The second-most-deadly countries for reporters in 2006 were Afghanistan and the Philippines, each of which saw three journalist deaths, according to CPJ. Russia, Mexico, Pakistan, and Colombia each had two deaths.

The independent journalism watchdog group was founded in 1981. It compiles and analyzes journalists' deaths and seeks to safeguard press freedom worldwide.

The CPJ report said four journalists in Iraq died in 2006 in crossfire or other acts of war. It said the other 28 victims were first kidnapped and then killed. About half received threats before they were abducted.

The report said the deadliest single attack on journalists in Iraq occurred on October 12, when masked gunmen stormed the Baghdad offices of the satellite television channel Al-Shababiyah and killed 11 people, including five journalists.

'Eyes And Ears Of The World'

CPJ Executive Director Joel Simon told RFE/RL that the deaths of journalists reflect the complete deterioration of the traditional status of reporters as natural observers in times of war. And he said their deaths are more than a terrible loss of life.

"Really there's something much larger at stake. These are the journalists who are the eyes and ears of the world," Simon said.

"Western reporters are simply not able to move around freely in Iraq and so it's Iraqi journalists who are out there gathering the news," he added. "They're doing that at great peril. That they're targeted and murdered should be of concern to everyone because this means news about a vital story is not getting out to the public."
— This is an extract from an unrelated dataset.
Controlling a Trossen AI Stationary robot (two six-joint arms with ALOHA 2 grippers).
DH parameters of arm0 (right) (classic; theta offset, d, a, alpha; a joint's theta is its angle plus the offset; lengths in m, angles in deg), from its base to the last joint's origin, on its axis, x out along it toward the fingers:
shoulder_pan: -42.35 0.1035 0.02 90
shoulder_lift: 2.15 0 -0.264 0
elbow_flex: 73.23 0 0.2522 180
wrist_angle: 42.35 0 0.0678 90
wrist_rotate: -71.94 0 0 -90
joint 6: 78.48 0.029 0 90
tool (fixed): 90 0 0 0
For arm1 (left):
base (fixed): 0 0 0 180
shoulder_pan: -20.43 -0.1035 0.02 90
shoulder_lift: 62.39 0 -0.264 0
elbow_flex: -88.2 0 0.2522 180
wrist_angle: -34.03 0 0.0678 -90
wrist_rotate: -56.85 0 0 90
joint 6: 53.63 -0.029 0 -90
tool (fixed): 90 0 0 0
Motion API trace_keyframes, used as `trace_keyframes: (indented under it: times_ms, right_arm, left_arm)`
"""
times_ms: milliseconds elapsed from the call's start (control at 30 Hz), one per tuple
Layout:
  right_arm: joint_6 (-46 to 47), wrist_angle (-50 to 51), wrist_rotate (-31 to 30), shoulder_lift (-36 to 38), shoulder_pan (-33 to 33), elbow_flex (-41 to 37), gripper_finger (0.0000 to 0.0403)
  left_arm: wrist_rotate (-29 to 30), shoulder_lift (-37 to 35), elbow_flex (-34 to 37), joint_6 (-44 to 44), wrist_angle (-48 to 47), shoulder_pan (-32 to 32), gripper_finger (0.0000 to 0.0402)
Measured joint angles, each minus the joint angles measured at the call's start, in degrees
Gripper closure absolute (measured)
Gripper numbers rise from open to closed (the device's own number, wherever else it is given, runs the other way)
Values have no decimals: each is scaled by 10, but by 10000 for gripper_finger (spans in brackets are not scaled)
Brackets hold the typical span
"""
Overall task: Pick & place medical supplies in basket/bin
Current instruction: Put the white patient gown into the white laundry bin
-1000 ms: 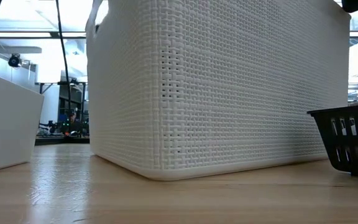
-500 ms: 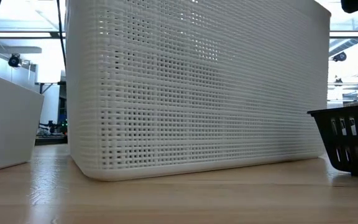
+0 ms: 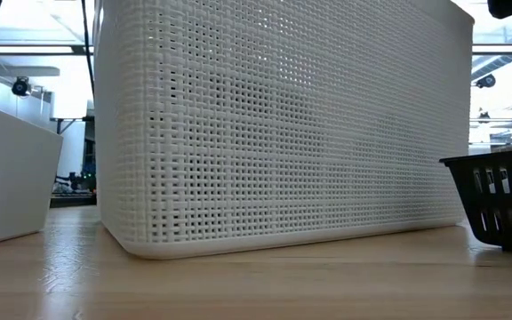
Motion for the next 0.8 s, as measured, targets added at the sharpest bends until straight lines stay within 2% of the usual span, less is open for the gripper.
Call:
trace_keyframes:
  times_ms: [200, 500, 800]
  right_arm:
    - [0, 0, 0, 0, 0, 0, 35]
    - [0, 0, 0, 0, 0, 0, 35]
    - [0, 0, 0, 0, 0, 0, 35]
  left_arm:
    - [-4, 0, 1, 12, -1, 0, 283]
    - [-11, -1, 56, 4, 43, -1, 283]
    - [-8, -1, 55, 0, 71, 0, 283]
Simon says insurgents now routinely target journalists for perceived affiliation and sentiments, such as being pro-Western.

No Fear Of Being Caught

In Russia, the highest-profile killing in 2006 was that of Anna Politkovskaya, a respected investigative journalist and well-known critic of President Vladimir Putin. She was killed execution-style on October 7.

"The way in which the internationally renowned journalist was gunned down in this kind of brazen fashion at the front door of her apartment building in Moscow sends a chilling message about the way in which the enemies of press freedom are able to act in Russia today," Simon said. "The people who carried out this terrible crime did it without concern that they might be apprehended."

Politkovskaya was one of eight female journalists killed in 2006.

In Turkmenistan, reporter Ogulsapar Muradova of Radio Free Europe/Radio Liberty died in prison in September under unexplained circumstances. She was a critic of President Saparmurat Niyazov.


In a separate report, released December 19, the Geneva-based Press Emblem Campaign said 94 journalists died in the course of their work in 2006, up from 68 deaths in 2005. Of those, it said, 48 were killed in Iraq.


The reasons behind the disparity in figures released by the CPJ and the Press Emblem Campaign are not known.